» What the exercise asks:
Data follows below. Repeat exactly the lines between the line holding "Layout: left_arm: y" and the line holding "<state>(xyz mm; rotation", inclusive, and nothing more; drop pictures.

» Provided information:
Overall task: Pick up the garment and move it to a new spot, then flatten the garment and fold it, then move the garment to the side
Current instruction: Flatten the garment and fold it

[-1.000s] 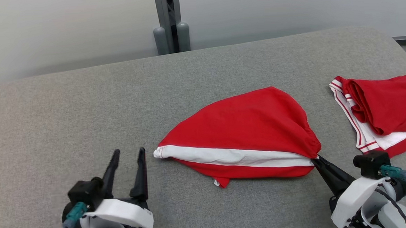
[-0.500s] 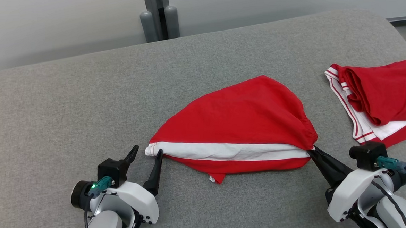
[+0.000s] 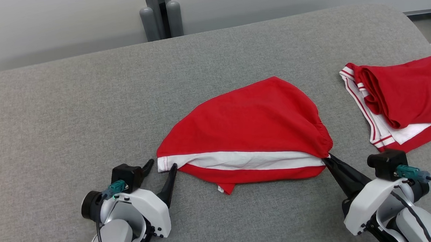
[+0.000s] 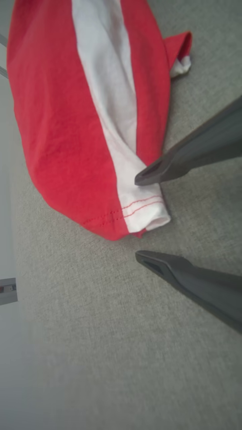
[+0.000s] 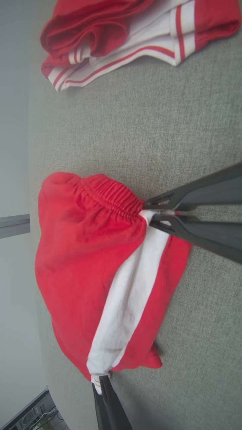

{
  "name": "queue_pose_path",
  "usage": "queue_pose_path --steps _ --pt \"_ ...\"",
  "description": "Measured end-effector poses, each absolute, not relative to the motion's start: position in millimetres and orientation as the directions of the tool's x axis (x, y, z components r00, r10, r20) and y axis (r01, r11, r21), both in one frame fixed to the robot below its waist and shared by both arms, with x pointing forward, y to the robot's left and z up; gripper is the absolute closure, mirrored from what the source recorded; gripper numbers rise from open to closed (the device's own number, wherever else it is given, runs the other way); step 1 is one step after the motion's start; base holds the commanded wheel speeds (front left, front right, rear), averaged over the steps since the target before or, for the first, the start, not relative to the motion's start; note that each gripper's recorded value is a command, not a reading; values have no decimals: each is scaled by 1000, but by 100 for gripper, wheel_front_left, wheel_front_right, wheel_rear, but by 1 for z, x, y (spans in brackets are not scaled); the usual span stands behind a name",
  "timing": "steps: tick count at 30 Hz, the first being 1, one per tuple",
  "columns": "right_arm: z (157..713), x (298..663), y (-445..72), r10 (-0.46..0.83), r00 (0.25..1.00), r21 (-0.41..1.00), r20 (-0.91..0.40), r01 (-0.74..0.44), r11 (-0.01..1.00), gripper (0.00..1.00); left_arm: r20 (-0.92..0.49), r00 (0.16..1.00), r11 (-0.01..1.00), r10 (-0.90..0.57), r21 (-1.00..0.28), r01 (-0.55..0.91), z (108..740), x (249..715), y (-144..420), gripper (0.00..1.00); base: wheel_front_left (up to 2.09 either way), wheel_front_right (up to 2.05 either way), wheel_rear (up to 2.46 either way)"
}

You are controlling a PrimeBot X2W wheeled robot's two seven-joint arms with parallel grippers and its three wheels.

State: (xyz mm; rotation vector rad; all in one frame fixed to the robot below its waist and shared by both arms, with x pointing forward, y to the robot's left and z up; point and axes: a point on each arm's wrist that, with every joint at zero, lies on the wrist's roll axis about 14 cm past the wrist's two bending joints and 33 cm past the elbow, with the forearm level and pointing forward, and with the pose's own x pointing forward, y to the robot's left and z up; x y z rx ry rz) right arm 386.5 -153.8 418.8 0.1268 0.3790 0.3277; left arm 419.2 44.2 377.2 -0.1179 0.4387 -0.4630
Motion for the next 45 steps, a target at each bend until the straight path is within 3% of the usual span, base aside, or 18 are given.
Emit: queue_pose_path --steps 1,2,11,17,23,31,37,45 --pt "419 387 -154 337 877 182 -342 -290 940 100 -390 799 889 -458 -214 405 375 418 43 69 0 0 0" --pt "418 387 -154 337 877 183 -343 -289 940 100 -395 795 888 -460 -221 404 374 417 43 100 0 0 0" --pt "422 390 -154 336 881 175 -331 -293 940 100 -346 816 883 -463 -254 394 385 422 42 100 0 0 0" --pt "448 406 -166 320 909 100 -268 -304 948 100 -190 867 853 -461 -365 374 429 436 37 100 0 0 0" --pt "496 428 -168 333 929 0 -163 -337 941 100 -20 887 801 -461 -439 406 488 447 41 100 0 0 0" --pt "588 452 -161 358 932 -93 52 -352 931 100 213 880 766 -425 -432 475 580 458 52 100 0 0 0" --pt "639 457 -150 364 914 -44 180 -363 931 100 339 885 747 -319 -484 455 634 460 69 100 0 0 0" --pt "637 464 -142 372 914 46 161 -384 922 100 375 892 709 -253 -555 434 653 460 78 100 0 0 0"
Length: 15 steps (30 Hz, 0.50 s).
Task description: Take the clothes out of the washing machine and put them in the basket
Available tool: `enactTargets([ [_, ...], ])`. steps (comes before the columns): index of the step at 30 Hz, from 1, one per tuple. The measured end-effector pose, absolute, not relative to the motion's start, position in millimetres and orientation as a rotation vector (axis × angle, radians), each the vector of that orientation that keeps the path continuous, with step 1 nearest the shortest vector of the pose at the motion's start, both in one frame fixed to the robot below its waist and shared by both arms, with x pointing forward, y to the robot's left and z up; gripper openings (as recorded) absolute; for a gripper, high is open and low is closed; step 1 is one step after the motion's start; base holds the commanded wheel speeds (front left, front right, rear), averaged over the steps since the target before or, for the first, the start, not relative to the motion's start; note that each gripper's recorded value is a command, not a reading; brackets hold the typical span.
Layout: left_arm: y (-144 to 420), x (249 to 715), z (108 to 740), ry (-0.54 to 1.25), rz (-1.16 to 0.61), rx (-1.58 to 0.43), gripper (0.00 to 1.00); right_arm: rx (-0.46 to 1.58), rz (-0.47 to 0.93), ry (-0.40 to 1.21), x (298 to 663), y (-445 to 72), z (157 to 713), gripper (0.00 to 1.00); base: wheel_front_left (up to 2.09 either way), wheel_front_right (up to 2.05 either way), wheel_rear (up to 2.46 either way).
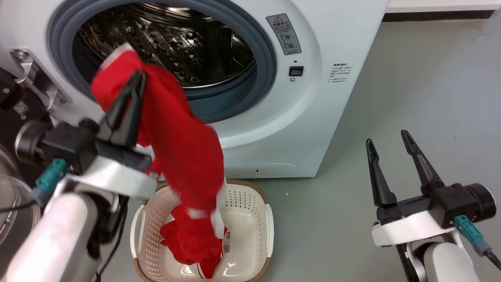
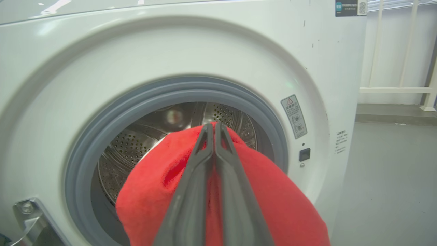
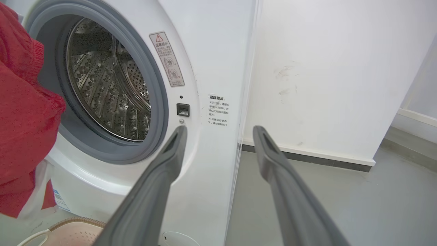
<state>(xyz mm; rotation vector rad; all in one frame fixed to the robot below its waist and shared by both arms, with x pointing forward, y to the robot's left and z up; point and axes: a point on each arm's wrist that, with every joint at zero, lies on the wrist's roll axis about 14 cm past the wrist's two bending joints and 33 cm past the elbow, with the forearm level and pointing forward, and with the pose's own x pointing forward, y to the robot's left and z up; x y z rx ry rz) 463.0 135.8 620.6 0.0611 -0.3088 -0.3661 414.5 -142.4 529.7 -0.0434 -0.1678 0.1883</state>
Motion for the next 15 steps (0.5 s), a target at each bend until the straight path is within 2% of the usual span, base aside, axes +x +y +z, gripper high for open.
enactTargets([
  [5,135.7,445.1,582.6,-0.163,-0.371,0.038,0.0,-0.042,0.194,-0.167,415.5,-140.5,529.1,1.0,0.0,0.0,0.0],
  [15,124.9,420.8,453.8,0.232,-0.425,0.004,0.0,-0.04,0.185,-0.124,421.0,-144.2,512.5,1.0,0.0,0.0,0.0],
])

» Solution to this problem:
Layout: left_arm: y (-144 to 420), x (249 to 715), z (108 to 740), ry (-0.54 to 1.25), rz (-1.16 to 0.61), rx (-1.58 to 0.43), gripper (0.00 to 1.00); right_arm: rx (-0.46 to 1.58), rz (-0.47 to 0.93), ry (-0.40 to 1.21), x (298 to 663), y (-445 to 72), z (157 to 713), gripper (0.00 to 1.00); base: wheel_front_left (up to 2.09 either way), wheel_front_right (up to 2.05 either way), wheel_rear (up to 2.46 either way).
<state>(xyz mm; rotation vector rad; all in one frame fixed to the robot below its waist and shared by both arms, with x pointing forward, y to the robot's left and z up; point and axes: a point on each arm's wrist that, with every joint at zero, lies on the wrist's roll axis about 14 cm past the wrist's two bending joints and 33 cm past the elbow, with the forearm level and pointing forward, and with the pose's own x pointing forward, y to the robot's left and z up; x y z rx ry rz) 463.0 135.8 620.6 0.0611 -0.3088 -0.3661 414.5 -142.4 529.7 -0.0434 -0.1678 0.1883</state>

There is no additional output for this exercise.